Yang Wenlong, Liu Danping, Bao Le, Li Runze
Department of Statistics, The Pennsylvania State University, University Park, PA 16802, United States.
Biostatistics Branch, Division of Cancer Epidemiology and Genetics, National Cancer Institute, Bethesda, MD 20892, United States.
Biometrics. 2024 Oct 3;80(4). doi: 10.1093/biomtc/ujae147.
Estimating new HIV infections is significant yet challenging due to the difficulty in distinguishing between recent and long-term infections.
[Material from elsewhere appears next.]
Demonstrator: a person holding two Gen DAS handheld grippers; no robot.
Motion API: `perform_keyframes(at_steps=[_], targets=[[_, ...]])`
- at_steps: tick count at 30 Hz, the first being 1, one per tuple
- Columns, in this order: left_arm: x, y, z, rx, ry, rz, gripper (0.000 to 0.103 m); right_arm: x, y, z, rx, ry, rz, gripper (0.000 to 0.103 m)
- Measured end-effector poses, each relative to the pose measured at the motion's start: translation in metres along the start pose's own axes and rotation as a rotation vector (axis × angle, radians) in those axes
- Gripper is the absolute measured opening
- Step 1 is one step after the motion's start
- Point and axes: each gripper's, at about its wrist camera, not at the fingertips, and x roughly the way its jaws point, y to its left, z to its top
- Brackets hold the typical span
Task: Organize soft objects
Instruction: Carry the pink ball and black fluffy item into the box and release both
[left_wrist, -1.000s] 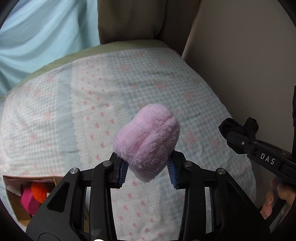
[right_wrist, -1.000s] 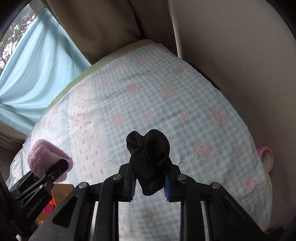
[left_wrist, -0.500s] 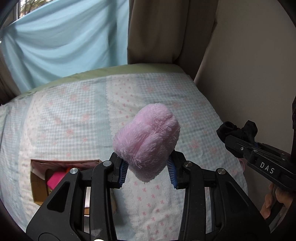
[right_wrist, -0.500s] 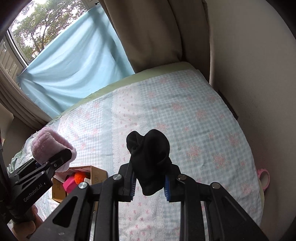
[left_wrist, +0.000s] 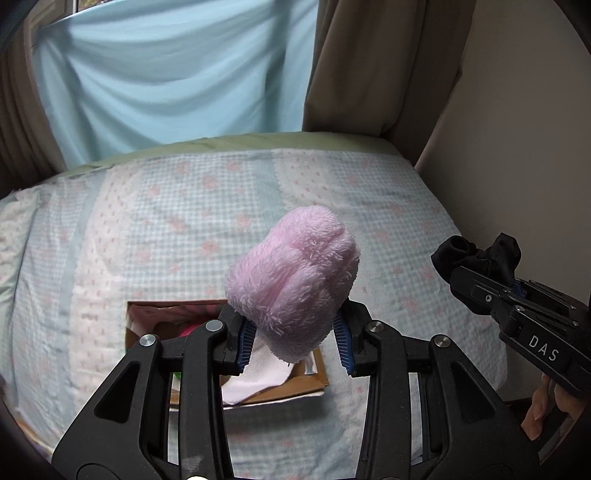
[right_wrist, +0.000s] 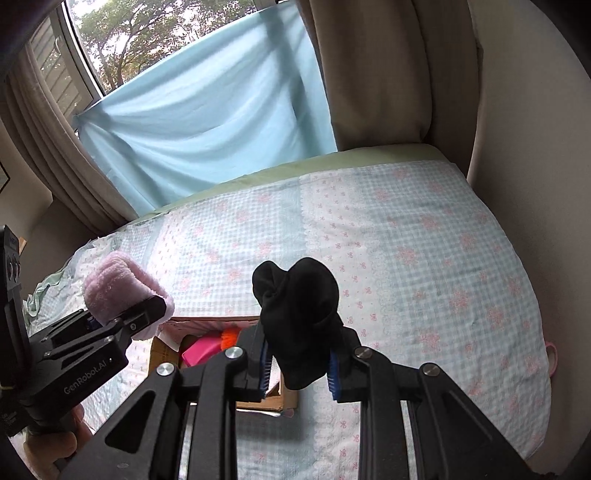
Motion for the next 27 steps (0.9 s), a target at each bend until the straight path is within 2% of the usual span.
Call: perform_keyframes(at_steps=[6,11,17,21,27], targets=[[0.01,0.072,-0.014,0.035,0.059,0.002,0.033,0.023,0.078,-0.011,-0.002,0.023,0.037,0.022],[0.032,0.116,-0.028,0.061,0.129,0.01,0.033,0.053,0.128,-0.028,0.008,0.067,0.057,0.022],[0.067,0.154,-0.05,0.065,0.247,0.006,0.033,0.104,0.154,-0.044,0.023,0.189,0.065,0.022],[0.096,0.174,-0.062,0.061,0.322,-0.006,0.033,0.137,0.159,-0.055,0.023,0.27,0.03,0.022],[0.138,0.183,-0.077,0.102,0.419,0.008,0.033,0.18,0.162,-0.076,0.027,0.415,0.0,0.022]])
We demonstrate that HIV recency status (recent versus long-term) could be determined from self-report testing history and biomarkers, which are increasingly available in bio-behavioral surveys. HIV recency status is partially observed, given the self-report testing history. For example, people who tested positive for HIV over 1 year ago should have a long-term infection. Based on the nationally representative samples collected by the Population-based HIV Impact Assessment (PHIA) Project, we propose a likelihood-based probabilistic model for HIV recency classification. The model incorporates individuals with known recency status based on testing histories and individuals whose recency status could not be determined and integrates the mechanism of how HIV recency status depends on biomarkers and the mechanism of how HIV recency status, together with the self-report time of the most recent HIV test, impacts the test results. We compare our method to logistic regression and the binary classification tree (current practice) on Malawi PHIA data, as well as on simulated data. Our model obtains more efficient and less biased parameter estimates and is relatively robust to potential reporting error and model misspecification.
由于难以区分近期感染和长期感染,估计新增艾滋病毒感染病例既重要又具有挑战性。我们证明,艾滋病毒感染近期状态(近期感染与长期感染)可根据自我报告的检测史和生物标志物来确定,而这些在生物行为调查中越来越容易获得。考虑到自我报告的检测史,艾滋病毒感染近期状态是部分可观察的。例如,一年多前艾滋病毒检测呈阳性的人应该是长期感染。基于基于人群的艾滋病毒影响评估(PHIA)项目收集的具有全国代表性的样本,我们提出了一种基于似然性的艾滋病毒感染近期状态分类概率模型。该模型纳入了根据检测史已知感染近期状态的个体以及感染近期状态无法确定的个体,并整合了艾滋病毒感染近期状态如何依赖生物标志物的机制以及艾滋病毒感染近期状态与最近一次艾滋病毒检测的自我报告时间如何影响检测结果的机制。我们将我们的方法与逻辑回归和二元分类树(当前做法)在马拉维PHIA数据以及模拟数据上进行比较。我们的模型获得了更有效且偏差更小的参数估计,并且对潜在的报告误差和模型设定错误相对稳健。